▸ **WORK TO COMPLETE**
Reproduce, from the lines below, exactly the stretch that begins at the line containing "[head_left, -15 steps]" and ends at the line containing "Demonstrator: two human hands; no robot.", both included.

╔══

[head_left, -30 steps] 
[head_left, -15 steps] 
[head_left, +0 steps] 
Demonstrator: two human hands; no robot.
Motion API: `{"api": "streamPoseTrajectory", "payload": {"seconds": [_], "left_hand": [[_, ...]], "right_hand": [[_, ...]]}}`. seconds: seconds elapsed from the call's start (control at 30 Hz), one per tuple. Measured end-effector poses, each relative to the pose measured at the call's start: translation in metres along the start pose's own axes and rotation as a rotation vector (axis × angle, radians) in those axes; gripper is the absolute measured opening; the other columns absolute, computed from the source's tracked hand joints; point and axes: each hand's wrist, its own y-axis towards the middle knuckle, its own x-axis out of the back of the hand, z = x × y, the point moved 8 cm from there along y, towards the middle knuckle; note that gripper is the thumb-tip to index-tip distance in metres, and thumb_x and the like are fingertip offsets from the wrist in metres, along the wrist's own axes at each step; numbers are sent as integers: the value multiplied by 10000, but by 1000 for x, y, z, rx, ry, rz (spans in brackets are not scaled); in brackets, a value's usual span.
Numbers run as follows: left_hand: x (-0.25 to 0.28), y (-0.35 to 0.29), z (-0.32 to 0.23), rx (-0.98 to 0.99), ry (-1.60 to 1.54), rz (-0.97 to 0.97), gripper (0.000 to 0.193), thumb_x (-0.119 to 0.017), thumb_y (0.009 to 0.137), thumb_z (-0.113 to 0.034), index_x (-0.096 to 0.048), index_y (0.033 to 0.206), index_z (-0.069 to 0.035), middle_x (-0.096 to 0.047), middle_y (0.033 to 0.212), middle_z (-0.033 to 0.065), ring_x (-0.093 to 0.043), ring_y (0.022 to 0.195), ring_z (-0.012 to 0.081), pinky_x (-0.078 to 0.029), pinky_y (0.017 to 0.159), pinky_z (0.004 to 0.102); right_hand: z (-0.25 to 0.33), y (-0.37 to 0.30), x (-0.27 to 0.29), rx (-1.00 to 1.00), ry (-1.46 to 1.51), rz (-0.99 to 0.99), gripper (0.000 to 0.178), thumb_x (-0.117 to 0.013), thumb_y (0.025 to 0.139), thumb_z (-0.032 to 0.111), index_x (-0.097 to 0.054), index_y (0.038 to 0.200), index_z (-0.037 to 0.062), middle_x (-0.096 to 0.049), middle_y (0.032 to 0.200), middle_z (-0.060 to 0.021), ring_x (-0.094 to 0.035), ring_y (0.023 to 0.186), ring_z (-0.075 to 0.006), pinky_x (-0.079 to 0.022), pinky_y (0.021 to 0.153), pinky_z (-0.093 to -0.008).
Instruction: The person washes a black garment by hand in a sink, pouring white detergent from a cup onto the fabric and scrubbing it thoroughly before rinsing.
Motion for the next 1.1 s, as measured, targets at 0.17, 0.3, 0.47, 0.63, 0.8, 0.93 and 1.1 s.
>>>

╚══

▸ **REPLY**
[head_left, -15 steps] 
[head_left, +0 steps] 
Demonstrator: two human hands; no robot.

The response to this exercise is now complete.